Listed entries START

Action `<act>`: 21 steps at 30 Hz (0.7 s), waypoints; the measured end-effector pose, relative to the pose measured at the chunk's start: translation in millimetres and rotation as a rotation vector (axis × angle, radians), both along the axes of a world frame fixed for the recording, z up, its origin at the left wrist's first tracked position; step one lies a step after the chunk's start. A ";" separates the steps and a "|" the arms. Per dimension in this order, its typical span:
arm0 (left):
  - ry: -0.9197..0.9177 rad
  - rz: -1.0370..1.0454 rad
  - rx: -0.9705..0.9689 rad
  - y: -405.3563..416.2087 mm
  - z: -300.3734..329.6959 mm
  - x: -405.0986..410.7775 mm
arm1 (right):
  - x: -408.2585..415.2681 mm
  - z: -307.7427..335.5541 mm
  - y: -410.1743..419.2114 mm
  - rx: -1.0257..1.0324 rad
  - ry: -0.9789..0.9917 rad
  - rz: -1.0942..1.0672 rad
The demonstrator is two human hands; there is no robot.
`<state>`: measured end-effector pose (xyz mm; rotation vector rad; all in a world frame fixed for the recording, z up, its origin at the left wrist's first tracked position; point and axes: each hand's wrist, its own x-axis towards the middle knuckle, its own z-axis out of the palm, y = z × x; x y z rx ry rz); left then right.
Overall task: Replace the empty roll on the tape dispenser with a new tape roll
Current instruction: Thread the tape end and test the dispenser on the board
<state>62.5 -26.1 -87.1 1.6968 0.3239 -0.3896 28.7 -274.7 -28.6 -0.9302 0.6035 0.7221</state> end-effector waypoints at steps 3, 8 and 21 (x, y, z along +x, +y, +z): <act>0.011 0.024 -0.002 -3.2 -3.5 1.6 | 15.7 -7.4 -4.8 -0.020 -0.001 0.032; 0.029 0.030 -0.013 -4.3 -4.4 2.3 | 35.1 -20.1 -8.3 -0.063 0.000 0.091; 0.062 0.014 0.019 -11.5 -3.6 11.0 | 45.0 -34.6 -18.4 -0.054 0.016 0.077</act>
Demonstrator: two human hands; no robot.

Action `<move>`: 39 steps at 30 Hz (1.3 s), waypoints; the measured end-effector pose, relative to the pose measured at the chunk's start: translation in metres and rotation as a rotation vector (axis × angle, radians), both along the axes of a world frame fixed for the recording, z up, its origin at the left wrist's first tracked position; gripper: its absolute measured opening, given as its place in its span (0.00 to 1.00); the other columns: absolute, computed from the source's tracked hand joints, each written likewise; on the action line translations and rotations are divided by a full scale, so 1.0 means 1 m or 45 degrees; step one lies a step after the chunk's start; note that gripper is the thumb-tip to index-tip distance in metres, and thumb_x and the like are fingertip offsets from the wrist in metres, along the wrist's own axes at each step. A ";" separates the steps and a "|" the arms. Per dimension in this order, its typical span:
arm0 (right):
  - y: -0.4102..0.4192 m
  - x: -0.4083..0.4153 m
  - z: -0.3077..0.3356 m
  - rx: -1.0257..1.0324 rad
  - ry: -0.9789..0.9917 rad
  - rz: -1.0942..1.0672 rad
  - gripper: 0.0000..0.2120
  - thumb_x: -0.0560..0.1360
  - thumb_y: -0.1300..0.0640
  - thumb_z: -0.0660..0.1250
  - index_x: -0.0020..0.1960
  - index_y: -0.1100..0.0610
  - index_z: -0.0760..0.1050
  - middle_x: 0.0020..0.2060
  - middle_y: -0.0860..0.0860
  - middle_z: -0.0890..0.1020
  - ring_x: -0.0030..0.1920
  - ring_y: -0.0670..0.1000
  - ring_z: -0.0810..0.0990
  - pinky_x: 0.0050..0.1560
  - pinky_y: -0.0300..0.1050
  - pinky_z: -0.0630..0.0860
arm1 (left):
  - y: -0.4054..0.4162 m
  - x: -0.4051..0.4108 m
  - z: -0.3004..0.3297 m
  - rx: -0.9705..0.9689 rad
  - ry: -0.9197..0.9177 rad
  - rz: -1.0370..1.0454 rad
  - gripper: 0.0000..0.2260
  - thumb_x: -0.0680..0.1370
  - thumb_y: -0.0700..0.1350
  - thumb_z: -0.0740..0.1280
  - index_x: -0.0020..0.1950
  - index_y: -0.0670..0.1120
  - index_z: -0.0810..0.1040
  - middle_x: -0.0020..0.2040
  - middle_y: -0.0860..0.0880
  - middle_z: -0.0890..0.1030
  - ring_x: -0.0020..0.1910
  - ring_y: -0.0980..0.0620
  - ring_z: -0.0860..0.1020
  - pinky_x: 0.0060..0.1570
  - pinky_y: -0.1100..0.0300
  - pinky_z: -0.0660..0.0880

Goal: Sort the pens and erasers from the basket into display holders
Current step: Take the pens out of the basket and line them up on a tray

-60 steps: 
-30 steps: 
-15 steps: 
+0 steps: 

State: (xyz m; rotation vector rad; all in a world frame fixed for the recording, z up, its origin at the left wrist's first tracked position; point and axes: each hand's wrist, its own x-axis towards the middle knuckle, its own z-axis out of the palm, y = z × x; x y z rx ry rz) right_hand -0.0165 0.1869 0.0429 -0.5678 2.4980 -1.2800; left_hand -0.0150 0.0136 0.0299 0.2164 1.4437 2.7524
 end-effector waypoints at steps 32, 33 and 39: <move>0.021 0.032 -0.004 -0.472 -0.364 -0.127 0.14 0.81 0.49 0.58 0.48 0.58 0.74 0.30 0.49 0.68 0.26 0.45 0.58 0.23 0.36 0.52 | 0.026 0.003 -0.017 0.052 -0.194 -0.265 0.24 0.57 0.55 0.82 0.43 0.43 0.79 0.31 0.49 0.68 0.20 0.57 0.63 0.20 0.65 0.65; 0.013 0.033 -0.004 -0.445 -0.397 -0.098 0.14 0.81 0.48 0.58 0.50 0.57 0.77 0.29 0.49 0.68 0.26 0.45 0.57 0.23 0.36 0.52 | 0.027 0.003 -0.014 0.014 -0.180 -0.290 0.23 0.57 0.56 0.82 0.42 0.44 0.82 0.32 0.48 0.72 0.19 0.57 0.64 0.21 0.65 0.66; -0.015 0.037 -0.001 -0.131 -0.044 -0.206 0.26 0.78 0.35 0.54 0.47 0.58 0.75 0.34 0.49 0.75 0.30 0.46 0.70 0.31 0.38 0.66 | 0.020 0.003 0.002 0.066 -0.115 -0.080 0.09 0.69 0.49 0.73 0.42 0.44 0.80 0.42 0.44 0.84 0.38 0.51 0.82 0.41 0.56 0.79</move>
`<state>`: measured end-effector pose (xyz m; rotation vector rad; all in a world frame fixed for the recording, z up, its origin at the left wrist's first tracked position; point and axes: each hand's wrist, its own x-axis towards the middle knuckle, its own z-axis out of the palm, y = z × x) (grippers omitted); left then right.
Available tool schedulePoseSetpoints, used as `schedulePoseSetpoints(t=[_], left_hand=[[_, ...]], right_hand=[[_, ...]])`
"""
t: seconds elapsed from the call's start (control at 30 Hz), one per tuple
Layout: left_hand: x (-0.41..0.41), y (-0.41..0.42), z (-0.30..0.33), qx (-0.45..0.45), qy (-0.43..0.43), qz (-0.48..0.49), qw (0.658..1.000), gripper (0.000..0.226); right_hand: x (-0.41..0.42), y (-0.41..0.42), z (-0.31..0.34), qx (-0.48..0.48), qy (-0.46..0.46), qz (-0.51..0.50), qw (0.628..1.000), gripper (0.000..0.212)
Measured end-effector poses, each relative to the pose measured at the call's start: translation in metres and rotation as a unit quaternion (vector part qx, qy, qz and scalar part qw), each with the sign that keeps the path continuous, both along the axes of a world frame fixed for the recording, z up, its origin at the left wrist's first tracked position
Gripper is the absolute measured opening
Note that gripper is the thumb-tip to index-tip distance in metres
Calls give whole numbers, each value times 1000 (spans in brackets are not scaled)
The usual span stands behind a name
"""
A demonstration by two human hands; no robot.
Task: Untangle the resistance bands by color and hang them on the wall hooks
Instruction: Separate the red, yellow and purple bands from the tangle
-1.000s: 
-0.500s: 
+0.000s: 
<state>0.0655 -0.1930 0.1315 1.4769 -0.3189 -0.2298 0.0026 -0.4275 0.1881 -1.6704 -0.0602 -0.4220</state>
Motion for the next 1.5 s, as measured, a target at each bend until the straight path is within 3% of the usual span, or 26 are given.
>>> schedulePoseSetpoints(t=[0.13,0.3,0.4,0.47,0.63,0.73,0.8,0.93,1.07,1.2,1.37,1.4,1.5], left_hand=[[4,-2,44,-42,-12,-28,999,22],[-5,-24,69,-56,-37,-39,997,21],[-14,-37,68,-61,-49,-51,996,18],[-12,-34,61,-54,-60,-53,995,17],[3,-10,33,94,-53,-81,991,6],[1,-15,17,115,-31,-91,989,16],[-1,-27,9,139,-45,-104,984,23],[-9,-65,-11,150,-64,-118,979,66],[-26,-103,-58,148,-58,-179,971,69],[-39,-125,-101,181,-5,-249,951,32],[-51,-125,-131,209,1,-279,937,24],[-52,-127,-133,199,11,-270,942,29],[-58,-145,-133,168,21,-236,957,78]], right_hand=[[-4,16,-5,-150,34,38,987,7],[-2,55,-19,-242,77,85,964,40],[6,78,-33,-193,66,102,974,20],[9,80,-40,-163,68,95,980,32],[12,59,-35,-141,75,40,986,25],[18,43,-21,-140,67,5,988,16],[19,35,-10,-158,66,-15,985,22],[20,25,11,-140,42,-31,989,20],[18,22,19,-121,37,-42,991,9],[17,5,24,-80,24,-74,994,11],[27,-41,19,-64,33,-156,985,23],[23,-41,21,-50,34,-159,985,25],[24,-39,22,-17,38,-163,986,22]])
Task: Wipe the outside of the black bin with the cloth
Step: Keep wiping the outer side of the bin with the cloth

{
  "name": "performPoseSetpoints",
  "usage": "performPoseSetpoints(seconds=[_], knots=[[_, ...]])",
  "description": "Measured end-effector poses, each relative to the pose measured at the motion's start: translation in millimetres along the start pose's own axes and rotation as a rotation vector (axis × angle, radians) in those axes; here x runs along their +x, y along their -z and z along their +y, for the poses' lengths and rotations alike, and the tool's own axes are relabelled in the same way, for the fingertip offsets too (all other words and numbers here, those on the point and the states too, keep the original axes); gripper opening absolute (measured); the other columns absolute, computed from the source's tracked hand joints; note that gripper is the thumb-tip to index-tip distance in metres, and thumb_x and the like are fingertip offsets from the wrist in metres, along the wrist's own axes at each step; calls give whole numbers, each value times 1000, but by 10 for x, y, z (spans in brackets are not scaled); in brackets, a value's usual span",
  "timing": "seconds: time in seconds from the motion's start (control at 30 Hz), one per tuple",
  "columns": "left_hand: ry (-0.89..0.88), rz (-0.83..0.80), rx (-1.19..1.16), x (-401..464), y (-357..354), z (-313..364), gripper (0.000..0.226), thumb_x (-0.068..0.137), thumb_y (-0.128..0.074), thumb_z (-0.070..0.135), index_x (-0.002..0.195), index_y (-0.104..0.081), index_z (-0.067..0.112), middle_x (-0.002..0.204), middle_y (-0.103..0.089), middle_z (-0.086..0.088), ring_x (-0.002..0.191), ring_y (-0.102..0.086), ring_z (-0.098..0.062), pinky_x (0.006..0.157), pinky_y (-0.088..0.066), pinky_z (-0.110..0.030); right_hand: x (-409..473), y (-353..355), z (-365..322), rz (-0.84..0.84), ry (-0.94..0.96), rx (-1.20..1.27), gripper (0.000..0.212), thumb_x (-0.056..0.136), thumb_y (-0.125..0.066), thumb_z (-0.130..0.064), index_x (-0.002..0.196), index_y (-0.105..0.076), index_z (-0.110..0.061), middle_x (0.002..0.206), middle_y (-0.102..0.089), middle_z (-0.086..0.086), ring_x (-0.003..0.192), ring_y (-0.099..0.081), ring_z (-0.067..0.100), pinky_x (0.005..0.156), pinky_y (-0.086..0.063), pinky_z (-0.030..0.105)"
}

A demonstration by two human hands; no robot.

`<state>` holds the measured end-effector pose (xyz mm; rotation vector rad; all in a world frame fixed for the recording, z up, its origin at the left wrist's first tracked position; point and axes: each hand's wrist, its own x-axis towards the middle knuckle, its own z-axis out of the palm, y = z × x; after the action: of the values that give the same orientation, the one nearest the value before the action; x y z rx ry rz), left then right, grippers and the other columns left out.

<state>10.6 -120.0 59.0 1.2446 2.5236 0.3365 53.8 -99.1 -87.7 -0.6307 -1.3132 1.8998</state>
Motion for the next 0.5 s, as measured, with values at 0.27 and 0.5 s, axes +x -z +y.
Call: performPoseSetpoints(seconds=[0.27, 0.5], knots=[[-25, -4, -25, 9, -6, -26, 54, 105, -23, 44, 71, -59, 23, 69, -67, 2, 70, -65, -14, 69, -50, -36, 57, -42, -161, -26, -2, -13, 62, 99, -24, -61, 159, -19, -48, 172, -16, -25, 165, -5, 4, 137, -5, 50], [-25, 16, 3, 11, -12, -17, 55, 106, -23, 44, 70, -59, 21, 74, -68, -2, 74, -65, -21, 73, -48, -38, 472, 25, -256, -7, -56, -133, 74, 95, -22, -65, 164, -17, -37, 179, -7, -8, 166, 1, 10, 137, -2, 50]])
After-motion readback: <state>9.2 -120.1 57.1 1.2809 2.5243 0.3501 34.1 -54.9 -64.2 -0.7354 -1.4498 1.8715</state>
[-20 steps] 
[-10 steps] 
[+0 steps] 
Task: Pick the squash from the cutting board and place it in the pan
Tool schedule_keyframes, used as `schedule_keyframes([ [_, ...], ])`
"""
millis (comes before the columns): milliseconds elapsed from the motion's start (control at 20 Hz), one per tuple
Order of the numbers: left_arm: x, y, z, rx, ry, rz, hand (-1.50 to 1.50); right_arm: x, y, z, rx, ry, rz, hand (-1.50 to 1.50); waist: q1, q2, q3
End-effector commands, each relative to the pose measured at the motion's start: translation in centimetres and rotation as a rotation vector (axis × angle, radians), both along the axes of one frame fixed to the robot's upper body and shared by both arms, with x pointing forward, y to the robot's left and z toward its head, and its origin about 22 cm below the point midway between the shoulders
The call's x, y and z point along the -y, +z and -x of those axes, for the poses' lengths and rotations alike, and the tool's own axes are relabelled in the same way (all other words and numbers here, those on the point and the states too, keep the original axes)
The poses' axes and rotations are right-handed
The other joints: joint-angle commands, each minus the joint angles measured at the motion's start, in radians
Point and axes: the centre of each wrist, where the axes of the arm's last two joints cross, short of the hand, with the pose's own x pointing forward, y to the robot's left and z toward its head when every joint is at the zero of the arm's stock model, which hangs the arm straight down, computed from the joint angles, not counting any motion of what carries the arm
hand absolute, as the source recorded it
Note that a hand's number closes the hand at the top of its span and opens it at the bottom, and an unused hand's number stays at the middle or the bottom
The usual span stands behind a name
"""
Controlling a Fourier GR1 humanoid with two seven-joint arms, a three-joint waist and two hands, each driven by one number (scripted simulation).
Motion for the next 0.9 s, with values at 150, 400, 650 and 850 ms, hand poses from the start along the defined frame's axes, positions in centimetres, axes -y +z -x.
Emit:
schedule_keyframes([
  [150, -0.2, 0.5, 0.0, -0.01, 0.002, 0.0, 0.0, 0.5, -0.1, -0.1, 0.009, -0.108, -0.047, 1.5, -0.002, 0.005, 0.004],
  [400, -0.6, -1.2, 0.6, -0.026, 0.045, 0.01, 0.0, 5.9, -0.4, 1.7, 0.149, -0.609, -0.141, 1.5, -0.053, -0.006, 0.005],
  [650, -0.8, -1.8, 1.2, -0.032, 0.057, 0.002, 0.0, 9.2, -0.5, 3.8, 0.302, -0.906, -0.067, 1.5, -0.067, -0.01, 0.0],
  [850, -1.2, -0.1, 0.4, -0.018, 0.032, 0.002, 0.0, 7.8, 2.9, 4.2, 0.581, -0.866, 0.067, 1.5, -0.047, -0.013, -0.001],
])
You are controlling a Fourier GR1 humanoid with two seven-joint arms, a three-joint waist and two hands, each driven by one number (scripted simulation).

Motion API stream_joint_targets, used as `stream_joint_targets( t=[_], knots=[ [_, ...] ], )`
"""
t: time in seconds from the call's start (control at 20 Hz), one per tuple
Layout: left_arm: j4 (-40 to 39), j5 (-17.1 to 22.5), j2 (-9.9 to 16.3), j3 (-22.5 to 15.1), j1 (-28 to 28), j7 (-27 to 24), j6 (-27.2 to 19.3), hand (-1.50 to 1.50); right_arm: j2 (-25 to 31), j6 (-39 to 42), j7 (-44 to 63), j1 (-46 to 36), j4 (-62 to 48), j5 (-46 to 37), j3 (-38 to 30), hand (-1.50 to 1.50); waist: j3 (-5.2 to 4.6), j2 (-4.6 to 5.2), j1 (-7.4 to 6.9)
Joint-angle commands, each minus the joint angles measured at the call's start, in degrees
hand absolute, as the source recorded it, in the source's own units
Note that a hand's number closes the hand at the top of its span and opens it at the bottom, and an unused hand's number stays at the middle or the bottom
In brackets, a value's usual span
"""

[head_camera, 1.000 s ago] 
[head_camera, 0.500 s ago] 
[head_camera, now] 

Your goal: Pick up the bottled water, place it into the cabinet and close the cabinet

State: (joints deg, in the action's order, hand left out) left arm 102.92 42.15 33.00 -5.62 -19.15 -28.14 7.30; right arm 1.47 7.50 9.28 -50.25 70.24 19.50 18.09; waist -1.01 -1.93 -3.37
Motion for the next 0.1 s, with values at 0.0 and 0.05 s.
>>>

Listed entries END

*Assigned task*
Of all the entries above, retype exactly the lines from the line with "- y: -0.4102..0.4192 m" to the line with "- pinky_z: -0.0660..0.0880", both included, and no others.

*Response below*
  - y: -0.4102..0.4192 m
  - x: -0.4083..0.4153 m
  - z: -0.3077..0.3356 m
  - rx: -1.0257..1.0324 rad
  - ry: -0.9789..0.9917 rad
  - rz: -1.0942..1.0672 rad
  - gripper: 0.0000..0.2120
  - thumb_x: -0.0560..0.1360
  - thumb_y: -0.1300..0.0640
  - thumb_z: -0.0660..0.1250
  - index_x: -0.0020..0.1960
  - index_y: -0.1100..0.0610
  - index_z: -0.0760..0.1050
  - middle_x: 0.0020..0.2060
  - middle_y: -0.0860..0.0860
  - middle_z: -0.0890..0.1020
  - ring_x: -0.0030..0.1920
  - ring_y: -0.0670..0.1000
  - ring_z: -0.0810..0.0990
  - pinky_x: 0.0050..0.1560
  - pinky_y: -0.0300..0.1050
  - pinky_z: -0.0630..0.0860
arm1 (left):
  - y: -0.4054..0.4162 m
  - x: -0.4051..0.4108 m
  - z: -0.3004..0.3297 m
  - rx: -0.9705..0.9689 rad
  - ry: -0.9197..0.9177 rad
  - rz: -1.0370..1.0454 rad
  - gripper: 0.0000..0.2260
  - thumb_x: -0.0680..0.1370
  - thumb_y: -0.0700..0.1350
  - thumb_z: -0.0740..0.1280
  - index_x: -0.0020..0.1950
  - index_y: -0.0670..0.1120
  - index_z: -0.0810..0.1040
  - middle_x: -0.0020..0.2040
  - middle_y: -0.0860..0.0880
  - middle_z: -0.0890..0.1030
  - ring_x: -0.0020..0.1910
  - ring_y: -0.0980..0.0620
  - ring_z: -0.0860..0.1020
  - pinky_x: 0.0060..0.1570
  - pinky_y: -0.1100..0.0300
  - pinky_z: -0.0660..0.0880

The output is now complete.